• Int Psychogeriatr · Dec 2006

    An 18-month prospective cohort study of functional outcome of delirium in elderly patients: activities of daily living.

    • Stephen Vida, Guillaume Galbaud du Fort, Ritsuko Kakuma, Louise Arsenault, Robert W Platt, and Christina M Wolfson.
    • Division of Geriatric Psychiatry, McGill University Health Centre, Montreal, Canada. stephen.vida@muhc.mcgill.ca
    • Int Psychogeriatr. 2006 Dec 1;18(4):681-700.

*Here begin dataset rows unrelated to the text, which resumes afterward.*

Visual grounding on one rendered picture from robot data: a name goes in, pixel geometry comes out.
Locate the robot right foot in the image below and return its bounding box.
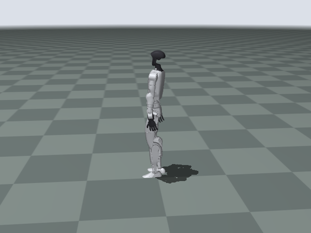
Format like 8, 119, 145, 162
147, 168, 166, 173

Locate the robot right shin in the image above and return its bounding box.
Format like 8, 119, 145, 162
157, 144, 163, 169

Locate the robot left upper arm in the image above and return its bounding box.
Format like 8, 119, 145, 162
146, 72, 158, 98

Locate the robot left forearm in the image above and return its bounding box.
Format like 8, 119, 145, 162
146, 94, 154, 119

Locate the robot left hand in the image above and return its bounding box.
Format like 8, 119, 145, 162
147, 115, 158, 131

    ObjectivesTo examine delirium, chronic medical problems and sociodemographic factors as predictors of activities of daily living (ADL), basic ADL (BADL) and instrumental ADL (IADL).MethodsA prospective cohort study of four groups of elderly patients examined in the emergency department (ED): those with delirium, dementia, neither, and both. All were aged 66 years or older and living at home. Delirium was assessed with the Confusion Assessment Method and dementia with the Informant Questionnaire on Cognitive Decline in the Elderly. Demographic variables and chronic medical problems were ascertained with questionnaires. Outcome was ADL at 6, 12 and 18 months, measured with the ADL subscale of the Older Americans Resources and Services instrument.ResultsUnivariate analyses suggested significantly poorer ADL, particularly IADL, at 18 months in the delirium versus the non-delirium group, in the absence of dementia only. Statistically significant independent predictors of poorer ADL at 18 months in the non-dementia groups were poorer initial ADL, stroke, Parkinson's disease, hypertension and female sex. Independent predictors of poorer BADL at 18 months in the non-dementia groups were poorer initial BADL, Parkinson's disease, stroke, cancer, colds/sinusitis/laryngitis, female sex and hypertension. Independent predictors of poorer IADL at 18 months in the non-dementia groups were poorer initial IADL, stroke, never-married status, colds/sinusitis/laryngitis, arthritis and hypertension, with Parkinson's disease showing a non-significant but numerically large regression coefficient.ConclusionRather than finding delirium to be a predictor of poorer functional outcome among survivors, we found an interaction between delirium and dementia and several plausible confounders, primarily chronic medical problems, although we cannot rule out the effect of misclassification or survivor bias.